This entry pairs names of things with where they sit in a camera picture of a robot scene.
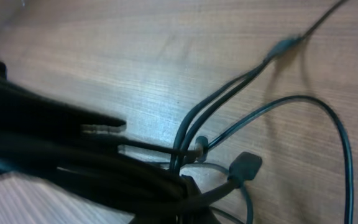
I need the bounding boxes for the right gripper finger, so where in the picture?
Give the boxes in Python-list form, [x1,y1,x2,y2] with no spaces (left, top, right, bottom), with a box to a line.
[129,175,220,224]

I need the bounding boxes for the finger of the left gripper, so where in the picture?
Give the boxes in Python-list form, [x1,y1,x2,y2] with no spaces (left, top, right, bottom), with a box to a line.
[0,61,126,138]

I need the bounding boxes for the black usb cable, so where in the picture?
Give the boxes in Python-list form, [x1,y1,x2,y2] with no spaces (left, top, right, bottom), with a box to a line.
[0,0,354,224]

TASK PROMPT:
Exclude the pictures and transcribe all of the entries exactly.

ANSWER BELOW:
This entry pairs names of things with where they sit in a camera picture of a robot scene.
I need the bounding boxes for the right gripper finger, so where in the picture?
Give the boxes in Python-list form, [x1,y1,x2,y2] with no spaces (left, top, right, bottom), with a box to a line.
[129,175,220,224]

I need the bounding boxes for the finger of the left gripper, so where in the picture?
Give the boxes in Python-list form, [x1,y1,x2,y2] with no spaces (left, top, right, bottom), with a box to a line.
[0,61,126,138]

I need the bounding boxes for the black usb cable, so where in the picture?
Give the boxes in Python-list form, [x1,y1,x2,y2] with no spaces (left, top, right, bottom), with a box to a line.
[0,0,354,224]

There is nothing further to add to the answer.